%%
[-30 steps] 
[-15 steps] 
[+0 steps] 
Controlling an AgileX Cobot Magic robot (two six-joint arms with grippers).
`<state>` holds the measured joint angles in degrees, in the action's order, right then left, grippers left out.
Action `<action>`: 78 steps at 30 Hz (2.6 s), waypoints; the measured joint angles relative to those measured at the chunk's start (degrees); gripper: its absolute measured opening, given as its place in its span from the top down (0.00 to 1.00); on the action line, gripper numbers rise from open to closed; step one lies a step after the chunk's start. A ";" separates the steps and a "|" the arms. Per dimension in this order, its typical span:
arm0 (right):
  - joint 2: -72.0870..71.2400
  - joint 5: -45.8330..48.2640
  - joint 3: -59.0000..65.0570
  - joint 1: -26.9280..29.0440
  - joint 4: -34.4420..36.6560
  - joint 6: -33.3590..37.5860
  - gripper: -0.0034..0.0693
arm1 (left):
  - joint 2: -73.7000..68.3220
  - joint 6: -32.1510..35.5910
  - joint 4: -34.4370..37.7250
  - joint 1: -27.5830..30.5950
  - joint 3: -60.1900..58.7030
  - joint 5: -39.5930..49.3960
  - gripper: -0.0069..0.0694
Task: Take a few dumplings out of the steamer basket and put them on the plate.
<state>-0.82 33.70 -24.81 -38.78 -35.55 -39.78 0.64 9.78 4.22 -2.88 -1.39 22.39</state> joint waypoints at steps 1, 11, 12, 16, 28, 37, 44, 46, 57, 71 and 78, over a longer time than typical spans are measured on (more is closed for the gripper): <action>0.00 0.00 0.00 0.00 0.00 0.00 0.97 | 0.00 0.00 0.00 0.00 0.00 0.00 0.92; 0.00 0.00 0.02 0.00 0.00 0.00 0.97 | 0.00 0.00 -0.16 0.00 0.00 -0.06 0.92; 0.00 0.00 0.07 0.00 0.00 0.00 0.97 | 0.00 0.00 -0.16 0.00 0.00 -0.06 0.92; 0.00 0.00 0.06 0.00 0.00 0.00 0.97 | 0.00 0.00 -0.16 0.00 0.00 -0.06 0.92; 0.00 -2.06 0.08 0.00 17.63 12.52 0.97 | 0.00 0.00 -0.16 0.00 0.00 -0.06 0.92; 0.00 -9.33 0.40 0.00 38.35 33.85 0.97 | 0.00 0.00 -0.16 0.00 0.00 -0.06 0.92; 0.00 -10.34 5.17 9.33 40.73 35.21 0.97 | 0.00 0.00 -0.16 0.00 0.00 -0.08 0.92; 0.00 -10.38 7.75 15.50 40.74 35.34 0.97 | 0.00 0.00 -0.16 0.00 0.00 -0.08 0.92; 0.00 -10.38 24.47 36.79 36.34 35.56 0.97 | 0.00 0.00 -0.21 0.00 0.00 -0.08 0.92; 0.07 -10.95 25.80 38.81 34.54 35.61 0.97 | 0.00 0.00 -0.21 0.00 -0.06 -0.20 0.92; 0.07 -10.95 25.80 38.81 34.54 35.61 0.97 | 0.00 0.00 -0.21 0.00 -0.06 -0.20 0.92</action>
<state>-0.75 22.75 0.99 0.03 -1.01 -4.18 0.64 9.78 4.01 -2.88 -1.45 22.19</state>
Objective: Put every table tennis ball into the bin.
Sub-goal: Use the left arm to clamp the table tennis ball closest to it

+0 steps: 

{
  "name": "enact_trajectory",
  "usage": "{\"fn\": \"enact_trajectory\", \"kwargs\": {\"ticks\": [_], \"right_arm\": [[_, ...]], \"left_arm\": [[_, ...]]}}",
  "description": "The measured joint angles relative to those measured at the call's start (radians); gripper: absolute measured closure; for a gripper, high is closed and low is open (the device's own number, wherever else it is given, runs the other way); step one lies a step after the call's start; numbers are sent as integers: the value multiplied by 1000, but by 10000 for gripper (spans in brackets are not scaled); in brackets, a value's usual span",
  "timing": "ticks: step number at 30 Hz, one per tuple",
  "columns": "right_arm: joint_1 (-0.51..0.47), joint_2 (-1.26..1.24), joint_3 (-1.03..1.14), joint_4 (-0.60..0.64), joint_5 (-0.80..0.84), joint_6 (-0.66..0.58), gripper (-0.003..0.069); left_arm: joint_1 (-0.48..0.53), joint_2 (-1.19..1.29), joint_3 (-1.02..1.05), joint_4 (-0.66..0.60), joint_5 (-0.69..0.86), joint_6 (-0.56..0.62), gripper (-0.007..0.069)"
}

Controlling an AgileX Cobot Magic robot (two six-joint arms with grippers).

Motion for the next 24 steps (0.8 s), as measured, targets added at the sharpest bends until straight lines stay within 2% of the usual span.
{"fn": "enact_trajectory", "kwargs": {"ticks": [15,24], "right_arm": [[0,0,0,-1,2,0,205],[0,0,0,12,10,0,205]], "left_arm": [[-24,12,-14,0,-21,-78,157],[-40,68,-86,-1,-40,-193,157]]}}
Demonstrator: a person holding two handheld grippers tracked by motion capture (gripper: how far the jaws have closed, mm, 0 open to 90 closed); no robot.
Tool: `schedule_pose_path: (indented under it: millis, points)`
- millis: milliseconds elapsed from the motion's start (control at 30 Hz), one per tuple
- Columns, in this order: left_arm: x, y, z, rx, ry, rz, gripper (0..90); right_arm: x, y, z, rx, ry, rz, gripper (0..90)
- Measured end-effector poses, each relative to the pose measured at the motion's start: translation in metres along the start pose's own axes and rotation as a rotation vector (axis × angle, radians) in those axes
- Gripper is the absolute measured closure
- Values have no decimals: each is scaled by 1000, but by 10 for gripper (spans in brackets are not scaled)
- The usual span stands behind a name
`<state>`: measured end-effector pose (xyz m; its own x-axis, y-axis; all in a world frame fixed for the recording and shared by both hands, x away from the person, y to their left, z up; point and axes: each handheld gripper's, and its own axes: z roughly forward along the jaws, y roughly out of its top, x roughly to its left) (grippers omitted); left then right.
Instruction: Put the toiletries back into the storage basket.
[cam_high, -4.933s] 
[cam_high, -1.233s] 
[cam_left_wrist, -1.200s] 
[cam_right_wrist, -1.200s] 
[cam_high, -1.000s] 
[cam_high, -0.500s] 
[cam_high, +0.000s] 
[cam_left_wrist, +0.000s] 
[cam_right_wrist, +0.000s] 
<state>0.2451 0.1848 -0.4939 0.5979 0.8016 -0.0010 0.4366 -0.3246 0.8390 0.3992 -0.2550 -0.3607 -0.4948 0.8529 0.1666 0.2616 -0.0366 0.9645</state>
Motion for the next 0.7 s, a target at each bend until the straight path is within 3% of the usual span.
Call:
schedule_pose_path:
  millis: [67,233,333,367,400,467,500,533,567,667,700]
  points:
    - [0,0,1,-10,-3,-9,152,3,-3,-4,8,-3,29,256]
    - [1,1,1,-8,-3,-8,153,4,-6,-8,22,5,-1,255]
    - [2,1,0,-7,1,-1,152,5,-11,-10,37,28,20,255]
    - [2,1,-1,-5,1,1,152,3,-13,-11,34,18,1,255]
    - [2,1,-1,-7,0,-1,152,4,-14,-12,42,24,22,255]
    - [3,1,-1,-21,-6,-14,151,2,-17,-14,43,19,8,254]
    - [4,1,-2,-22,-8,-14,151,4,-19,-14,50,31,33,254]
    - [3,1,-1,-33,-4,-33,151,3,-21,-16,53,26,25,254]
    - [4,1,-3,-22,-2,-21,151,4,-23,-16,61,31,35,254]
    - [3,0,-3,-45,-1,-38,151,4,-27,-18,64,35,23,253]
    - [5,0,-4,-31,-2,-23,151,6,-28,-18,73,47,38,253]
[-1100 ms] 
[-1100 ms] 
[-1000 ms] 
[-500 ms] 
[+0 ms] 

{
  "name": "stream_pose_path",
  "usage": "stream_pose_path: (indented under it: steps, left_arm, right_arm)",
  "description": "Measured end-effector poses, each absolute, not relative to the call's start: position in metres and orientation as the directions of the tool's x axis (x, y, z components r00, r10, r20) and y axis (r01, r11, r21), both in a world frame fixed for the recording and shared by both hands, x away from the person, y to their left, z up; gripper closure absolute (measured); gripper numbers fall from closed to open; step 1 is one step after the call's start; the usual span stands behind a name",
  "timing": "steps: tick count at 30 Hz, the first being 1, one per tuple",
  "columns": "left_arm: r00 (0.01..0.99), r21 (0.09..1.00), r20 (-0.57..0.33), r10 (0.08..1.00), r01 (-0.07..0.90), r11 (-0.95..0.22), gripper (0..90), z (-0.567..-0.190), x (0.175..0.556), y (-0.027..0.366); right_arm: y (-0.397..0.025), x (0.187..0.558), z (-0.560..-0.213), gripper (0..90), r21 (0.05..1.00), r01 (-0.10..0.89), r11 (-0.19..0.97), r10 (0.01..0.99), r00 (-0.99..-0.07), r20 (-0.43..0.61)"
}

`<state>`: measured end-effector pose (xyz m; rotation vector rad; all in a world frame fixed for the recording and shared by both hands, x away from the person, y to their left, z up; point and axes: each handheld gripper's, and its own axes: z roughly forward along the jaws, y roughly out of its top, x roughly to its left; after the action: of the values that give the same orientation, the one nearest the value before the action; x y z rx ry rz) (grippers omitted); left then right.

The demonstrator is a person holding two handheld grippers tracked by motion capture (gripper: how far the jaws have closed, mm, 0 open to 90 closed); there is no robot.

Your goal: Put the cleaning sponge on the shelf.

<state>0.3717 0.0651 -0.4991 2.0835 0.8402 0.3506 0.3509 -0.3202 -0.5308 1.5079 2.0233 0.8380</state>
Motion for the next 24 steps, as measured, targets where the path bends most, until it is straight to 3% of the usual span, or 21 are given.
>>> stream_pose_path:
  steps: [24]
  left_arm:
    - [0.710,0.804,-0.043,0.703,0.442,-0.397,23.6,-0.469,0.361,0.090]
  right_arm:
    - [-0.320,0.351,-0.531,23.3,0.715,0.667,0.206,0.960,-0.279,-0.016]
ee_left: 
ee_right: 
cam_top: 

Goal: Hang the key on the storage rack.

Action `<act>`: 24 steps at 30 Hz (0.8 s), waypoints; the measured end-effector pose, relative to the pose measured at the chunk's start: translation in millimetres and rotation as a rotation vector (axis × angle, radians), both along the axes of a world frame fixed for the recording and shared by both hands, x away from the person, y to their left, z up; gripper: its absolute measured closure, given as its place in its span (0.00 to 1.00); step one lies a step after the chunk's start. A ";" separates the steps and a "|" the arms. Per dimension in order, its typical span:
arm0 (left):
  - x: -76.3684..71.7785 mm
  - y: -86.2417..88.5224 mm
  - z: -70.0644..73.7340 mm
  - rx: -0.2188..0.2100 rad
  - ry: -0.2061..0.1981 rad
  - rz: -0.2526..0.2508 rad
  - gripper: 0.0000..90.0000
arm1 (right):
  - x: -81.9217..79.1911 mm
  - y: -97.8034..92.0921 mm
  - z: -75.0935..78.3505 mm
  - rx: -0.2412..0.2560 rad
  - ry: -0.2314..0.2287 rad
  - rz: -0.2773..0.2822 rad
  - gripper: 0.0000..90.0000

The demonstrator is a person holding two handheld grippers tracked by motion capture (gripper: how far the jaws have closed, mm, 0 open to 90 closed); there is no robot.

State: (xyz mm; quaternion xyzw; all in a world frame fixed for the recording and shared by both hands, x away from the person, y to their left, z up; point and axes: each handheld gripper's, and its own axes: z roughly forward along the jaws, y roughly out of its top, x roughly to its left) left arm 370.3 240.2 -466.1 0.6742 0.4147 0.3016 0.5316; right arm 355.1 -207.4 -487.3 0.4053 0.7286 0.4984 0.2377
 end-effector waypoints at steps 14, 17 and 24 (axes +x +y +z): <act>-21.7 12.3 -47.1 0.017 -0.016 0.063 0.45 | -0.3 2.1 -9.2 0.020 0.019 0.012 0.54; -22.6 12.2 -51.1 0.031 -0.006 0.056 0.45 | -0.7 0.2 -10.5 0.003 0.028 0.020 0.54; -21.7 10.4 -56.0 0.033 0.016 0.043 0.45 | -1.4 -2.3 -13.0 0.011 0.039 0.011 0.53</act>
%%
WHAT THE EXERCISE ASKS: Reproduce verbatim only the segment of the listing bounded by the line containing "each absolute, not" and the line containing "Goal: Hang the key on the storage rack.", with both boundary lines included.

FINAL ANSWER:
  "description": "Measured end-effector poses, each absolute, not relative to the call's start: position in metres and orientation as the directions of the tool's x axis (x, y, z components r00, r10, r20) and y axis (r01, r11, r21), both in a world frame fixed for the recording and shared by both hands, x away from the person, y to their left, z up; gripper closure absolute (measured); gripper numbers fall from closed to open; step 1 is one step after the call's start; the usual span stands behind a name",
  "timing": "steps: tick count at 30 Hz, the first being 1, one per tuple",
  "columns": "left_arm: r00 (0.01..0.99), r21 (0.09..1.00), r20 (-0.57..0.33), r10 (0.08..1.00), r01 (-0.07..0.90), r11 (-0.95..0.22), gripper (0..90), z (-0.567..-0.190), x (0.175..0.556), y (-0.027..0.366); right_arm: y (-0.397..0.025), x (0.187..0.558), z (-0.560..-0.213), gripper (0..90), r21 (0.05..1.00), r01 (-0.10..0.89), r11 (-0.19..0.97), r10 (0.01..0.99), r00 (-0.99..-0.07), r20 (-0.43..0.61)"
}

`<state>`: measured end-effector pose (xyz m; rotation vector rad; all in a world frame fixed for the recording and shared by both hands, x away from the person, y to their left, z up; point and axes: each handheld gripper's, and its own axes: z roughly forward along the jaws, y roughly out of its top, x roughly to its left; after the action: of the values that give the same orientation, the one nearest the value before the action; x y z rx ry rz) (grippers omitted); left then right.

The demonstrator is a person holding two handheld grippers tracked by motion capture (gripper: how far the jaws have closed, mm, 0 open to 90 closed); there is no robot.

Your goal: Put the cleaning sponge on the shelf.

<state>0.3717 0.0651 -0.4991 2.0835 0.8402 0.3506 0.3509 -0.3202 -0.5308 1.5079 2.0233 0.8380</state>
Motion for the next 24 steps, as measured, targets where the path bends most, until it is straight to 3% of the usual span, or 21 are given.
>>> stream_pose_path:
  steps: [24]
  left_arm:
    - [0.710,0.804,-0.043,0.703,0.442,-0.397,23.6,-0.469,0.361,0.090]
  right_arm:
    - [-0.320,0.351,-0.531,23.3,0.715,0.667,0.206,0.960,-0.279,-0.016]
ee_left: 
ee_right: 
cam_top: 

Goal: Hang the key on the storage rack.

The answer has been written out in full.